SOURCE DATA:
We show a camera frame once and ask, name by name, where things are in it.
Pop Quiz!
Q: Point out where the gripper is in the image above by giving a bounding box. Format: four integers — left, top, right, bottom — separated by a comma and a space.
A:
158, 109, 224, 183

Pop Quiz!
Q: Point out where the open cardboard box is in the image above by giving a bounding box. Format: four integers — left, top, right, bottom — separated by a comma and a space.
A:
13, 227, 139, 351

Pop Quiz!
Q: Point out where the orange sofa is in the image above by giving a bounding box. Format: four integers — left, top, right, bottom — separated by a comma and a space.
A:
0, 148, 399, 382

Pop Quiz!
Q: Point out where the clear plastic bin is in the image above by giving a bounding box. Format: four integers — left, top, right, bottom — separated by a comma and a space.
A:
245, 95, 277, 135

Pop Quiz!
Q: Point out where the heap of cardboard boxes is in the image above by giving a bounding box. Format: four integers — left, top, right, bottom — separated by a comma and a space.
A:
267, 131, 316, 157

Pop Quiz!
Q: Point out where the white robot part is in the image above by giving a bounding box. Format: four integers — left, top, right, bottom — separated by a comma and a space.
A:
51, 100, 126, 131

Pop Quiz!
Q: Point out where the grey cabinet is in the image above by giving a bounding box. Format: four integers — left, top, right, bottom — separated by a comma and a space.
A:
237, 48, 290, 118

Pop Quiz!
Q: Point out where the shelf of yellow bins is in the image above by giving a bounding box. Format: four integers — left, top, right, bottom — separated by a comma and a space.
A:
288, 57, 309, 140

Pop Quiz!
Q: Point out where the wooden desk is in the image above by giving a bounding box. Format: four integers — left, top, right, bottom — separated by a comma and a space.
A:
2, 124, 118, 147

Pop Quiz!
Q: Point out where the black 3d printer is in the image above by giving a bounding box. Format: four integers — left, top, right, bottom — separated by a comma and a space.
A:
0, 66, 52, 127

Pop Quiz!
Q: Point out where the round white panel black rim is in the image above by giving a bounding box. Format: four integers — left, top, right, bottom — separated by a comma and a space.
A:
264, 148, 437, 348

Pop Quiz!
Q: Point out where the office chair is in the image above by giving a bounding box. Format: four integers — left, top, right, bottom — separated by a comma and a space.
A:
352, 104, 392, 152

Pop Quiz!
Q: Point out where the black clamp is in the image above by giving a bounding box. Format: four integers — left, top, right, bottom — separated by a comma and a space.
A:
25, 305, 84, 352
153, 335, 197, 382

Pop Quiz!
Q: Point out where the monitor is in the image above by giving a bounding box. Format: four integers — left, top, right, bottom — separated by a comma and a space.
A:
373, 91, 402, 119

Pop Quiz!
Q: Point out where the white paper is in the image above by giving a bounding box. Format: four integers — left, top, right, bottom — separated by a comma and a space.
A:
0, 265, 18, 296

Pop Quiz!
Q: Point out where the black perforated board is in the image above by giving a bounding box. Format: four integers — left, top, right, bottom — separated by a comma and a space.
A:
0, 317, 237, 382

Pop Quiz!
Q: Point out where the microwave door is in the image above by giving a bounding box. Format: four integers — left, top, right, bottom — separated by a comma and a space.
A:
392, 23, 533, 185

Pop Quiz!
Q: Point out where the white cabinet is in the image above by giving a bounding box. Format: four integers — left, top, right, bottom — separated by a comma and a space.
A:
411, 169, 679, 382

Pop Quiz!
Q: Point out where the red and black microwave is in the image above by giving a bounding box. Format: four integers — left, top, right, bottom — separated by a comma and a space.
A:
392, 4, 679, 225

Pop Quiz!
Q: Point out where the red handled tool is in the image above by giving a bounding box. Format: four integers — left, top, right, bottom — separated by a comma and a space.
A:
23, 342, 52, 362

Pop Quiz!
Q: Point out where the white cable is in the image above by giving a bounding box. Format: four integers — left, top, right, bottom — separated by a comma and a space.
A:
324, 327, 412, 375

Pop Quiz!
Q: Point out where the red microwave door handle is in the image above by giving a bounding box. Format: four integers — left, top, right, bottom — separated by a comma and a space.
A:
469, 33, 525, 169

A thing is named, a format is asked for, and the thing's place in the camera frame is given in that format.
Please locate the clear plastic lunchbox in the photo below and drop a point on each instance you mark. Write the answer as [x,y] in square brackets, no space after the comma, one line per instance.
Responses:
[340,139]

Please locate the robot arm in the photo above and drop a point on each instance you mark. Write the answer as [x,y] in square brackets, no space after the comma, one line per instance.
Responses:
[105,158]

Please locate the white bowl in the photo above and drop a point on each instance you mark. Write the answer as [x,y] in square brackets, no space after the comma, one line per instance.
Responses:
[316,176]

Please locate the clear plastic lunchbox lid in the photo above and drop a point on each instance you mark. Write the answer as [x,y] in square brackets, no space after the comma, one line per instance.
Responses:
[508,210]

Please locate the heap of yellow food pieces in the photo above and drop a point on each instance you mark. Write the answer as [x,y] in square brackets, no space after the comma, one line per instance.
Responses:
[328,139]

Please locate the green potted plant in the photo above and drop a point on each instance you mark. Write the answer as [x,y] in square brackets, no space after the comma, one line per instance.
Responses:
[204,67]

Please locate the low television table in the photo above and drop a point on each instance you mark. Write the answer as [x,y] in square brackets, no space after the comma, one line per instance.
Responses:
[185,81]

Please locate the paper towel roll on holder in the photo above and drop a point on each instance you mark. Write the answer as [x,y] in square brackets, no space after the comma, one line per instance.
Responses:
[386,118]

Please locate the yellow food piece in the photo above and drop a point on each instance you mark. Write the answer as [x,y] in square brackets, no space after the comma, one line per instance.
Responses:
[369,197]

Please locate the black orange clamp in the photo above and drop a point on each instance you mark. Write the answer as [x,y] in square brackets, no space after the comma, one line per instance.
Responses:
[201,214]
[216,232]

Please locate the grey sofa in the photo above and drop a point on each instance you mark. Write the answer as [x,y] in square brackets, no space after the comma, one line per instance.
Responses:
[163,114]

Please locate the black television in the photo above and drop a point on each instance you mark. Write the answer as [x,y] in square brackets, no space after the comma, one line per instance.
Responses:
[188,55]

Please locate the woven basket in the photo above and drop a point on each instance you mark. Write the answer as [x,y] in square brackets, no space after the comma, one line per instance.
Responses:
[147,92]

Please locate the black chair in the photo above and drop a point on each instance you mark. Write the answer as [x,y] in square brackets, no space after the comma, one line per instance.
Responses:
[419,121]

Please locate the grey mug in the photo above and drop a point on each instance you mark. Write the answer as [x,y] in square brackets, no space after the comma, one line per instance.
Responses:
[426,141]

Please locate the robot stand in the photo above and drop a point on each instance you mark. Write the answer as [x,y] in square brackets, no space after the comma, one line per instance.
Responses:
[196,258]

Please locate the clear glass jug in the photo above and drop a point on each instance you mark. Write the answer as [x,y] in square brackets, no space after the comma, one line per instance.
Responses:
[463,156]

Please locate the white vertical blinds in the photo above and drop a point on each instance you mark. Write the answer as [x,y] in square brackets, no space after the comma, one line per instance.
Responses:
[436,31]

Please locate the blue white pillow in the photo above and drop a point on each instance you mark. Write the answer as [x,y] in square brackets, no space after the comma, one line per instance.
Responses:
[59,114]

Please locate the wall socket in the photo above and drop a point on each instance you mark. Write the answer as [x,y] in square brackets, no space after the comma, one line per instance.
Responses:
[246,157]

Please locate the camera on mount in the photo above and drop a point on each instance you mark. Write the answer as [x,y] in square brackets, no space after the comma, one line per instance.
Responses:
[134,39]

ACTION ITEM:
Set down the records again without altering a word.

EXERCISE RESPONSE:
We show a camera frame once and ask, name by name, where things are in it.
Pop Quiz!
Q: Point out where the gripper is in the image above by giving a bounding box. Format: four integers — left, top, right, bottom — separated by a comma and a space.
A:
158, 109, 224, 183

Pop Quiz!
Q: Point out where the open cardboard box is in the image above by giving a bounding box. Format: four integers — left, top, right, bottom — separated by a comma and a space.
A:
13, 227, 139, 351

Pop Quiz!
Q: Point out where the orange sofa is in the image above by giving a bounding box. Format: four integers — left, top, right, bottom — separated by a comma and a space.
A:
0, 148, 399, 382

Pop Quiz!
Q: Point out where the clear plastic bin is in the image above by giving a bounding box. Format: four integers — left, top, right, bottom — separated by a comma and a space.
A:
245, 95, 277, 135

Pop Quiz!
Q: Point out where the heap of cardboard boxes is in the image above by giving a bounding box. Format: four integers — left, top, right, bottom — separated by a comma and a space.
A:
267, 131, 316, 157

Pop Quiz!
Q: Point out where the white robot part is in the image above by giving a bounding box. Format: four integers — left, top, right, bottom — separated by a comma and a space.
A:
51, 100, 126, 131

Pop Quiz!
Q: Point out where the grey cabinet is in the image above by giving a bounding box. Format: four integers — left, top, right, bottom — separated by a comma and a space.
A:
237, 48, 290, 118

Pop Quiz!
Q: Point out where the shelf of yellow bins is in the image above by giving a bounding box. Format: four integers — left, top, right, bottom — separated by a comma and a space.
A:
288, 57, 309, 140

Pop Quiz!
Q: Point out where the wooden desk is in the image above by giving a bounding box. Format: four integers — left, top, right, bottom — separated by a comma and a space.
A:
2, 124, 118, 147

Pop Quiz!
Q: Point out where the black 3d printer is in the image above by giving a bounding box. Format: four integers — left, top, right, bottom — separated by a comma and a space.
A:
0, 66, 52, 127

Pop Quiz!
Q: Point out where the round white panel black rim is in the image above by giving a bounding box. Format: four integers — left, top, right, bottom — separated by a comma and a space.
A:
264, 148, 437, 348

Pop Quiz!
Q: Point out where the office chair is in the image above by giving a bounding box. Format: four integers — left, top, right, bottom — separated by a comma and a space.
A:
352, 104, 392, 152

Pop Quiz!
Q: Point out where the black clamp is in the image above by giving a bounding box. Format: four integers — left, top, right, bottom — separated by a comma and a space.
A:
25, 305, 84, 352
153, 335, 197, 382

Pop Quiz!
Q: Point out where the monitor is in the image above by giving a bounding box. Format: four integers — left, top, right, bottom — separated by a comma and a space.
A:
373, 91, 402, 119

Pop Quiz!
Q: Point out where the white paper is in the image above by giving a bounding box. Format: four integers — left, top, right, bottom — separated by a comma and a space.
A:
0, 265, 18, 296

Pop Quiz!
Q: Point out where the black perforated board is in the image above by giving a bounding box. Format: four integers — left, top, right, bottom — separated by a comma and a space.
A:
0, 317, 237, 382

Pop Quiz!
Q: Point out where the microwave door is in the image above by giving a bounding box. Format: four integers — left, top, right, bottom — separated by a comma and a space.
A:
392, 23, 533, 185

Pop Quiz!
Q: Point out where the white cabinet is in the image above by giving a bounding box. Format: four integers — left, top, right, bottom — separated by a comma and a space.
A:
411, 169, 679, 382

Pop Quiz!
Q: Point out where the red and black microwave is in the image above by giving a bounding box. Format: four integers — left, top, right, bottom — separated by a comma and a space.
A:
392, 4, 679, 225

Pop Quiz!
Q: Point out where the red handled tool is in the image above by giving a bounding box. Format: four integers — left, top, right, bottom — separated by a comma and a space.
A:
23, 342, 52, 362

Pop Quiz!
Q: Point out where the white cable is in the image above by giving a bounding box. Format: four integers — left, top, right, bottom — separated by a comma and a space.
A:
324, 327, 412, 375

Pop Quiz!
Q: Point out where the red microwave door handle is in the image above by giving a bounding box. Format: four integers — left, top, right, bottom — separated by a comma and a space.
A:
469, 33, 525, 169

A thing is named, a format is asked for, and the thing's place in the camera frame is given in that format.
Please locate the clear plastic lunchbox in the photo below and drop a point on each instance you mark. Write the answer as [x,y] in square brackets, no space after the comma, one line per instance.
Responses:
[340,139]

Please locate the robot arm in the photo above and drop a point on each instance you mark. Write the answer as [x,y] in square brackets, no space after the comma, one line per instance.
Responses:
[105,158]

Please locate the white bowl in the photo above and drop a point on each instance you mark. Write the answer as [x,y] in square brackets, no space after the comma, one line per instance.
Responses:
[316,176]

Please locate the clear plastic lunchbox lid in the photo above and drop a point on each instance you mark. Write the answer as [x,y] in square brackets, no space after the comma, one line per instance.
Responses:
[508,210]

Please locate the heap of yellow food pieces in the photo above and drop a point on each instance you mark. Write the answer as [x,y] in square brackets, no space after the comma, one line per instance.
Responses:
[328,139]

Please locate the green potted plant in the photo above and drop a point on each instance you mark. Write the answer as [x,y] in square brackets, no space after the comma, one line per instance.
Responses:
[204,67]

Please locate the low television table in the photo above and drop a point on each instance you mark. Write the answer as [x,y] in square brackets, no space after the comma, one line per instance.
Responses:
[185,81]

Please locate the paper towel roll on holder in the photo above and drop a point on each instance you mark. Write the answer as [x,y] in square brackets, no space after the comma, one line per instance.
Responses:
[386,118]

Please locate the yellow food piece in the photo above and drop a point on each instance you mark. Write the answer as [x,y] in square brackets, no space after the comma, one line per instance.
Responses:
[369,197]

Please locate the black orange clamp in the photo above and drop a point on each instance you mark. Write the answer as [x,y] in square brackets, no space after the comma, one line per instance.
Responses:
[201,214]
[216,232]

Please locate the grey sofa in the photo above and drop a point on each instance you mark. Write the answer as [x,y] in square brackets, no space after the comma, one line per instance.
Responses:
[163,114]

Please locate the black television in the photo above and drop a point on each instance you mark. Write the answer as [x,y] in square brackets, no space after the comma, one line per instance.
Responses:
[188,55]

Please locate the woven basket in the photo above and drop a point on each instance you mark. Write the answer as [x,y] in square brackets, no space after the comma, one line per instance.
Responses:
[147,92]

Please locate the black chair in the photo above and drop a point on each instance you mark. Write the answer as [x,y] in square brackets, no space after the comma, one line per instance.
Responses:
[419,121]

Please locate the grey mug in the photo above and drop a point on each instance you mark. Write the answer as [x,y] in square brackets, no space after the comma, one line per instance.
Responses:
[426,141]

Please locate the robot stand in the photo above and drop a point on each instance you mark. Write the answer as [x,y] in square brackets, no space after the comma, one line per instance.
Responses:
[196,258]

Please locate the clear glass jug in the photo above and drop a point on each instance you mark. Write the answer as [x,y] in square brackets, no space after the comma, one line per instance.
Responses:
[463,156]

Please locate the white vertical blinds in the photo above and drop a point on each instance you mark. Write the answer as [x,y] in square brackets, no space after the comma, one line per instance.
Responses:
[436,31]

Please locate the blue white pillow in the photo above and drop a point on each instance you mark. Write the answer as [x,y] in square brackets, no space after the comma, one line per instance.
Responses:
[59,114]

Please locate the wall socket in the photo above and drop a point on each instance you mark. Write the answer as [x,y] in square brackets, no space after the comma, one line per instance.
Responses:
[246,157]

Please locate the camera on mount in the photo above and drop a point on each instance you mark. Write the answer as [x,y] in square brackets, no space after the comma, one line per instance.
Responses:
[134,39]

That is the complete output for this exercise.